A Computational Lexicon of Contemporary Hebrew
Alon Itai | Shuly Wintner | Shlomo Yona
Proceedings of the Fifth International Conference on Language Resources and Evaluation (LREC’06)

Computational lexicons are among the most important resources for natural language processing (NLP). Their importance is even greater in languages with rich morphology, where the lexicon is expected to provide morphological analyzers with enough information to enable themto correctly process intricately inflected forms. We describe the Haifa Lexicon of Contemporary Hebrew, the broadest-coverage publicly available lexicon of Modern Hebrew, currently consisting of over 20,000 entries.While other lexical resources of Modern Hebrew have been developed in the past, this is the first publicly available large-scale lexicon of the language. In addition to supporting morphological processors (analyzers and generators), which was our primary objective, thelexicon is used as a research tool in Hebrew lexicography and lexical semantics. It is open for browsing on the web and several search tools and interfaces were developed which facilitate on-line access to its information. The lexicon is currently used for a variety of NLP applications.

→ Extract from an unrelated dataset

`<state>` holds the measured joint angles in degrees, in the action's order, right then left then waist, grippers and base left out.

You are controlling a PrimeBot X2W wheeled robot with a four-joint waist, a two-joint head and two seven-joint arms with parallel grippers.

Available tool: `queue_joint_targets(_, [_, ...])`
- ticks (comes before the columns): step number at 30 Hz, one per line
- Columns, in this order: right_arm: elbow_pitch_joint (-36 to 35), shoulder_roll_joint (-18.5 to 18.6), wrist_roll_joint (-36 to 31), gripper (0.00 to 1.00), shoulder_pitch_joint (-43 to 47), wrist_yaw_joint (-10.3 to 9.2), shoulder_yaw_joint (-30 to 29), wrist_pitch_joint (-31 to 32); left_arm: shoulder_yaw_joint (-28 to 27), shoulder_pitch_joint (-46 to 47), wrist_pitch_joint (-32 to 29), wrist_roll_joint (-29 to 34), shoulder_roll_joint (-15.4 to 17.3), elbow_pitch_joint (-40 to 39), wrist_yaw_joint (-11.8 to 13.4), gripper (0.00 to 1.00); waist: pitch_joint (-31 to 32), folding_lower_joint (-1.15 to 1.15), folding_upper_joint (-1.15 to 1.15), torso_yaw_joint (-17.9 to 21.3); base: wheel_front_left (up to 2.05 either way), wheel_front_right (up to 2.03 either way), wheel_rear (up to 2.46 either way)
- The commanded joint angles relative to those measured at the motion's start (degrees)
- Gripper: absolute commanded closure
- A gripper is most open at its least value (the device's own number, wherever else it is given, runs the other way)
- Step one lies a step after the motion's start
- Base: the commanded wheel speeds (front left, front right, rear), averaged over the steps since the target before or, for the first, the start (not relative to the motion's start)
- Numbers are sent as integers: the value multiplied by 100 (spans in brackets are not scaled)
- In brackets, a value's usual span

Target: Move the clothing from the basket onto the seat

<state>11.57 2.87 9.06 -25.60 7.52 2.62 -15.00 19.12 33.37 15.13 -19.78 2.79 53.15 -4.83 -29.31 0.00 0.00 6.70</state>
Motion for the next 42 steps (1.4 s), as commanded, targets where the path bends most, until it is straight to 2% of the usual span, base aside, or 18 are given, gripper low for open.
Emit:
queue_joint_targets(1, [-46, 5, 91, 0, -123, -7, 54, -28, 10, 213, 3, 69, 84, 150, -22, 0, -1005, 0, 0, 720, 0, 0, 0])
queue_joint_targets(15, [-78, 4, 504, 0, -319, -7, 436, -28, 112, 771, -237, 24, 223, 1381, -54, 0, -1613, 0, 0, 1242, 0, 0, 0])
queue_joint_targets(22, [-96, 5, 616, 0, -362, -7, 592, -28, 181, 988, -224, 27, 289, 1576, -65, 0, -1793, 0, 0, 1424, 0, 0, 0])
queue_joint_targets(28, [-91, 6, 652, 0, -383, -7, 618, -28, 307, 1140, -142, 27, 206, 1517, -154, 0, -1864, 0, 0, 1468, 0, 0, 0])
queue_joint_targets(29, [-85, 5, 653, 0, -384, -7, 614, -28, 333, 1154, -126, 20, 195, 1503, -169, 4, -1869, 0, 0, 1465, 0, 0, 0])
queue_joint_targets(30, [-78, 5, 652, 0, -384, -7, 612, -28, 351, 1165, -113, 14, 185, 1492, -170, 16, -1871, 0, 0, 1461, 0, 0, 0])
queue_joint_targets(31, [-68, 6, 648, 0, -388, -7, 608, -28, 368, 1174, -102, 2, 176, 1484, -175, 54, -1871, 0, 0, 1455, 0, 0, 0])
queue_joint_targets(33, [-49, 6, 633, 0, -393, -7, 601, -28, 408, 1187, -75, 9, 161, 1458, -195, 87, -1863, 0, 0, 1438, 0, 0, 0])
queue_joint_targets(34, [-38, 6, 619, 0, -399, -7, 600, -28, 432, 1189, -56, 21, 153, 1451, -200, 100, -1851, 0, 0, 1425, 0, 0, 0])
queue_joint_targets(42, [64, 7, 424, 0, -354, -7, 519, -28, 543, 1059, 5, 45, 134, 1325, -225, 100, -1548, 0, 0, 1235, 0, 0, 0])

A corpus based morphological analyzer for unvocalized modern Hebrew
Alon Itai | Erel Segal
Workshop on Machine Translation for Semitic languages: issues and approaches

Most words in Modern Hebrew texts are morphologically ambiguous. We describe a method for finding the correct morphological analysis of each word in a Modern Hebrew text. The program first uses a small tagged corpus to estimate the probability of each possible analysis of each word regardless of its context and chooses the most probable analysis. It then applies automatically learned rules to correct the analysis of each word according to its neighbors. Finally, it uses a simple syntactical analyzer to further correct the analysis, thus combining statistical methods with rule-based syntactic analysis. It is shown that this combination greatly improves the accuracy of the morphological analysis—achieving up to 96.2% accuracy.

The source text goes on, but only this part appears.